> TASK DESCRIPTION:
Search the records for the word "frame" and copy every line in which it occurs.

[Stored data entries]
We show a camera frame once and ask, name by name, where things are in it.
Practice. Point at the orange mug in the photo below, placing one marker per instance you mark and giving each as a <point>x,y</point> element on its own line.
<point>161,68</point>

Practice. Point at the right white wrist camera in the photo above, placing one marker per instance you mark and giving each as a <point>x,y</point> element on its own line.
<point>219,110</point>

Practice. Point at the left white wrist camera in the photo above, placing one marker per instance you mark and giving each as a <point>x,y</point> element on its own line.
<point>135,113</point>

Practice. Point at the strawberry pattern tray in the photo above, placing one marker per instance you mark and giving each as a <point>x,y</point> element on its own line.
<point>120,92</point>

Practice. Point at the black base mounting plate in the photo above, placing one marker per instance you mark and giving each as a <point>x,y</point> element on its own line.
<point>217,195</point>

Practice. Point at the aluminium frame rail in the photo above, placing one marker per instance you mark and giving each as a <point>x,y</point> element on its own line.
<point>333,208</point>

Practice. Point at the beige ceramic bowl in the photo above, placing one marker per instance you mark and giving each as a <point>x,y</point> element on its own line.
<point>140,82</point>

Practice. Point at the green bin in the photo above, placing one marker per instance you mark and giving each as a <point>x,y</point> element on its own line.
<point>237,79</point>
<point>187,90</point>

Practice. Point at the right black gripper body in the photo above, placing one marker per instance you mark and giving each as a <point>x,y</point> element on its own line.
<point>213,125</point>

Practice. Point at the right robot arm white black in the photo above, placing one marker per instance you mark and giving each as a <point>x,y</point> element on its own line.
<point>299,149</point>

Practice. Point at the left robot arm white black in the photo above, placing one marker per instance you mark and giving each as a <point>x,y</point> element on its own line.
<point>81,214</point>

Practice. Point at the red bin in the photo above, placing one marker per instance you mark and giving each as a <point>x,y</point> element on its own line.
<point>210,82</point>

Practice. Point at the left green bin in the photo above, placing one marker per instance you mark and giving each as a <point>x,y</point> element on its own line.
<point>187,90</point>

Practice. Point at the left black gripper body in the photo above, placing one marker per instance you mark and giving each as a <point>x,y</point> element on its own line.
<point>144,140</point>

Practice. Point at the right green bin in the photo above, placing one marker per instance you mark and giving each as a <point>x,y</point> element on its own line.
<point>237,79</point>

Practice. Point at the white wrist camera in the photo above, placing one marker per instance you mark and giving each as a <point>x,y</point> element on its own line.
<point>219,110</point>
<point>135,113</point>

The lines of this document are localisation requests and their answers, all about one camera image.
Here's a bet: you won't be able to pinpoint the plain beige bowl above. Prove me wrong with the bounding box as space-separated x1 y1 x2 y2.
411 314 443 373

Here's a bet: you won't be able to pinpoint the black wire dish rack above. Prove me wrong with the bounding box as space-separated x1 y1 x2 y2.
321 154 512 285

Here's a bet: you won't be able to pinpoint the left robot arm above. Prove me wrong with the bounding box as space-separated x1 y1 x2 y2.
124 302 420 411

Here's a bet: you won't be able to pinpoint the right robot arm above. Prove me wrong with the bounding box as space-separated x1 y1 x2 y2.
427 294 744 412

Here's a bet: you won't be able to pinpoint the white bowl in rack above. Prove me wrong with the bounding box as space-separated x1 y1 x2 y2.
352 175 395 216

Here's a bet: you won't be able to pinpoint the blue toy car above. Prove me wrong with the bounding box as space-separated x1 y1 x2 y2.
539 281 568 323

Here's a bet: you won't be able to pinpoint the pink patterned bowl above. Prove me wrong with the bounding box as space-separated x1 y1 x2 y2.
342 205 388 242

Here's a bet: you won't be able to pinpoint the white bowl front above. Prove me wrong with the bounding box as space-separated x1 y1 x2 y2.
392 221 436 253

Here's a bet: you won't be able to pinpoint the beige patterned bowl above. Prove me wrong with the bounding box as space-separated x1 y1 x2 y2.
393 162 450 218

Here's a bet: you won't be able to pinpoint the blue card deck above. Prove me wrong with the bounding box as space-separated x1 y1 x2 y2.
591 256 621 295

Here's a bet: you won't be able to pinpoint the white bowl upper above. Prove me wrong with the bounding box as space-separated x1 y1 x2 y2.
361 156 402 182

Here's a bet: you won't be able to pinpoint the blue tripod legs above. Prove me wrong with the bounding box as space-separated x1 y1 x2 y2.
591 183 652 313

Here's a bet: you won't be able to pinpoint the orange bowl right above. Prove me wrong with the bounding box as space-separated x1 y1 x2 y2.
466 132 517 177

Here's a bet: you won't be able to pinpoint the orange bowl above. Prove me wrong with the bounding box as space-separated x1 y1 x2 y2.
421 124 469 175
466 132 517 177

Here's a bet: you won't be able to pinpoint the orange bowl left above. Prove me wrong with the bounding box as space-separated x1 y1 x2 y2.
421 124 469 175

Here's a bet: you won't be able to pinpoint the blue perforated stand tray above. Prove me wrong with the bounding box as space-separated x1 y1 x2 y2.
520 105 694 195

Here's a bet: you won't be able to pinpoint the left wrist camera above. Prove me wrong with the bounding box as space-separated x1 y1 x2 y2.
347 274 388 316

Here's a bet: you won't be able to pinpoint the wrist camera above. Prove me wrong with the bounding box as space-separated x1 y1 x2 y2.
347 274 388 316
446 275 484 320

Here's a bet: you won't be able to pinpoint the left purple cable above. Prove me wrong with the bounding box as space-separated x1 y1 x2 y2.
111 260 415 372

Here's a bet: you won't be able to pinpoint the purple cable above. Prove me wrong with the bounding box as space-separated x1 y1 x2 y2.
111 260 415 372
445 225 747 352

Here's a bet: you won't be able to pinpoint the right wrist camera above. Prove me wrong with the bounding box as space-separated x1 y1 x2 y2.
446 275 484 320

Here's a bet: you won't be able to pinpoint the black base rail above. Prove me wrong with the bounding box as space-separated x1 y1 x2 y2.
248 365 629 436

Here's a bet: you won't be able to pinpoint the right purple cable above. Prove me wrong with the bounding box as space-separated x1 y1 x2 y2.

> EXERCISE SOLUTION:
We show a camera frame once and ask, name by name, where things are in it.
Practice. Point at the aluminium frame rail in the photo above, placing one marker per instance you mark and giving each as a <point>x,y</point> element on its own line.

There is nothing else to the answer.